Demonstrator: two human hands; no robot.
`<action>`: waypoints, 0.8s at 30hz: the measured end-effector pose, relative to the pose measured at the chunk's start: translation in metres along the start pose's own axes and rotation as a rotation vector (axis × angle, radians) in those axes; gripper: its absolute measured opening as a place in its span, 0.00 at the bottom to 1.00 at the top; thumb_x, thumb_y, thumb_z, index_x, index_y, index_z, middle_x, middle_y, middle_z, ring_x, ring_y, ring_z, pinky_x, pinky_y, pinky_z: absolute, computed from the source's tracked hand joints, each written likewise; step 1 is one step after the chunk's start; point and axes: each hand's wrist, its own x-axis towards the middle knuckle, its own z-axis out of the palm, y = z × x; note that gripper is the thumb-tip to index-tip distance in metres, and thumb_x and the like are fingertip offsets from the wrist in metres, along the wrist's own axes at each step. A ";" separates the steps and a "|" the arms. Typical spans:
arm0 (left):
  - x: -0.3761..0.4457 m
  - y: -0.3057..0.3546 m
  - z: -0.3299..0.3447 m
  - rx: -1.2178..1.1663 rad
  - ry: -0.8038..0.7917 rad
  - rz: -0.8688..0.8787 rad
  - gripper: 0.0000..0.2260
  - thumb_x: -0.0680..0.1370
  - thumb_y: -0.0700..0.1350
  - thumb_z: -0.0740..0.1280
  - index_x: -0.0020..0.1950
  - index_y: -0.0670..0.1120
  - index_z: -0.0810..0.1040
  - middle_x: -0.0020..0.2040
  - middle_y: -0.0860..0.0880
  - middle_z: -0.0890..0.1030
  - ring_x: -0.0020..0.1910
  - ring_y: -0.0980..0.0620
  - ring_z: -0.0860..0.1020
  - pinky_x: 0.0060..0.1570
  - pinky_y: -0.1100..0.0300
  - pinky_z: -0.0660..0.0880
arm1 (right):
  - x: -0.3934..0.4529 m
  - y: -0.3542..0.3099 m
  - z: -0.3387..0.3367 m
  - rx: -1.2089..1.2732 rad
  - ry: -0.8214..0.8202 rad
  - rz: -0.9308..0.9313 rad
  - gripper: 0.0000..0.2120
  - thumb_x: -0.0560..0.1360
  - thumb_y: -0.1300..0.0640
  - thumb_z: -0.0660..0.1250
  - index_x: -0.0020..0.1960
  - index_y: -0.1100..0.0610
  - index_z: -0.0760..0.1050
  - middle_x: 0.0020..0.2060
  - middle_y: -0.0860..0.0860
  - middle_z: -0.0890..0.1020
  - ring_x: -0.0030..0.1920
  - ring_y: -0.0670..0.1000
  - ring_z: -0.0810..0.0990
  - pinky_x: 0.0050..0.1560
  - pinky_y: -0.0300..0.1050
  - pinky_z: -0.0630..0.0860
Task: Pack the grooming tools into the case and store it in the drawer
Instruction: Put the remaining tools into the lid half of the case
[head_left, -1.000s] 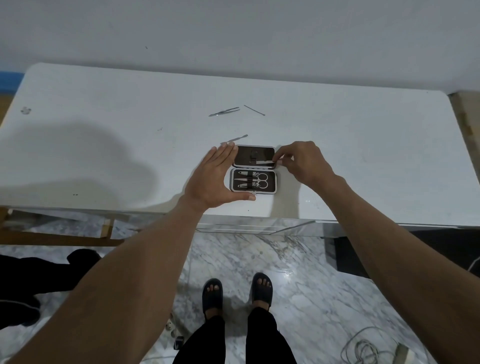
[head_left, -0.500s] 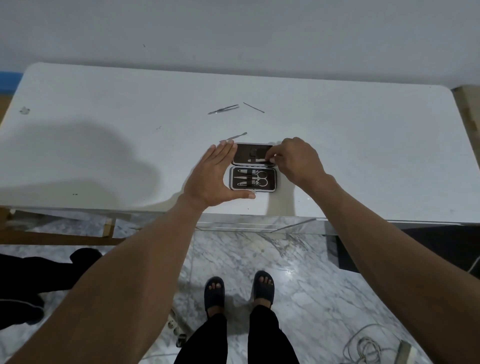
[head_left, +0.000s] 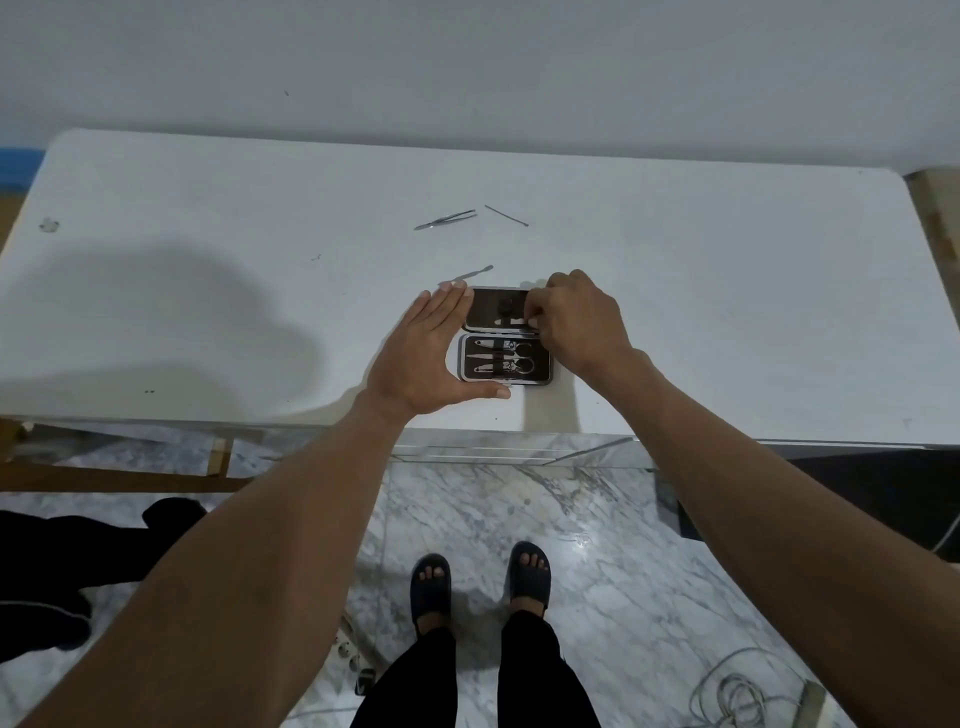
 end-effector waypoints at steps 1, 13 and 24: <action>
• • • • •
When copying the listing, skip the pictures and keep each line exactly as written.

### OUTPUT OF THE TASK
Demonstrator: two human hands; no robot.
`<action>`: waypoints, 0.8s at 30hz: the measured end-effector pose, relative to the pose measured at the chunk's start: translation in metres along the start pose's own axes and rotation as a rotation vector (axis × angle, radians) in those axes; gripper: its absolute measured opening as a place in its span, 0.00 at the bottom to 1.00 at the top; thumb_x, thumb_y, thumb_z, index_x, index_y, index_z, middle_x, middle_y, middle_z, ring_x, ring_y, ring_z, pinky_x, pinky_y, pinky_z: absolute, computed from the source's tracked hand joints, each written likewise; step 1 is one step after the chunk's start; point and axes: each hand's wrist, its own x-axis towards the middle knuckle, its own z-axis out of the palm, y = z × x; note that gripper is the thumb-tip to index-tip distance in metres, and thumb_x and the like are fingertip offsets from the wrist in metres, along the wrist's own axes at each step. A ";" separates the steps and a "|" the arms. Typical spans:
arm0 (left):
  - x: -0.3761..0.4457 m
  - y: -0.3057..0.3546 m
  - z: -0.3299..0.3447 m
  - rx: -1.2178..1.1663 rad
  - ry: -0.8038..0.7917 rad
  - rz: -0.8688..0.8787 rad
  - gripper: 0.0000..0.2260
  - thumb_x: -0.0680..0.1370
  - thumb_y: -0.0700..0.1350
  - thumb_z: -0.0740..0.1280
  - index_x: -0.0020..0.1950
  - index_y: -0.0670..0.1120
  - index_z: -0.0810..0.1040
  - middle_x: -0.0020..0.2040
  - middle_y: -0.0860..0.0880
  - middle_z: -0.0890..0.1030
  - ring_x: -0.0020..0.1910
  - ring_y: -0.0980..0.0620
  - ring_z: -0.0860..0.1020
  - pinky_x: 0.0060..0.1570
  - pinky_y: -0.1100..0.0300
  - pinky_z: -0.0660..0.0880
arm1 (right):
  - x: -0.3934..0.4529 m
  - y: -0.3542..0.3099 m
  - z: -0.3387..0.3367 m
  - rx: -1.2089..1.2732 rad
  - ry: -0.8214..0.8202 rad
  - rz: -0.9308..0.9313 rad
  - gripper: 0.0000..0.2120
  - thumb_x: -0.0560..0.1360
  - thumb_y: -0.1300..0.0640
  - thumb_z: -0.0660..0.1250
  - index_x: -0.0020..0.1960
  - index_y: -0.1100..0.0610
  - index_z: -0.0760..0.1050
  - middle_x: 0.0020..0.2060
  - middle_y: -0.0860..0.0860
  - middle_z: -0.0890..0.1020
  - ring_x: -0.0030..0.1920
  - ring_y: -0.0670..0.1000
  - ring_z: -0.0810..0.0990
  - pinky_x: 0.0050..0.1560
  - pinky_y: -0.0300..0.1050
  - pinky_z: -0.0630..0.0860
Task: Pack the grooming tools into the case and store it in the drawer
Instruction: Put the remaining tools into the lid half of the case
[head_left, -1.000s] 
[head_left, -0.500s] 
[head_left, +0.000s] 
 end-effector waypoints at steps 1, 13 and 24: <action>

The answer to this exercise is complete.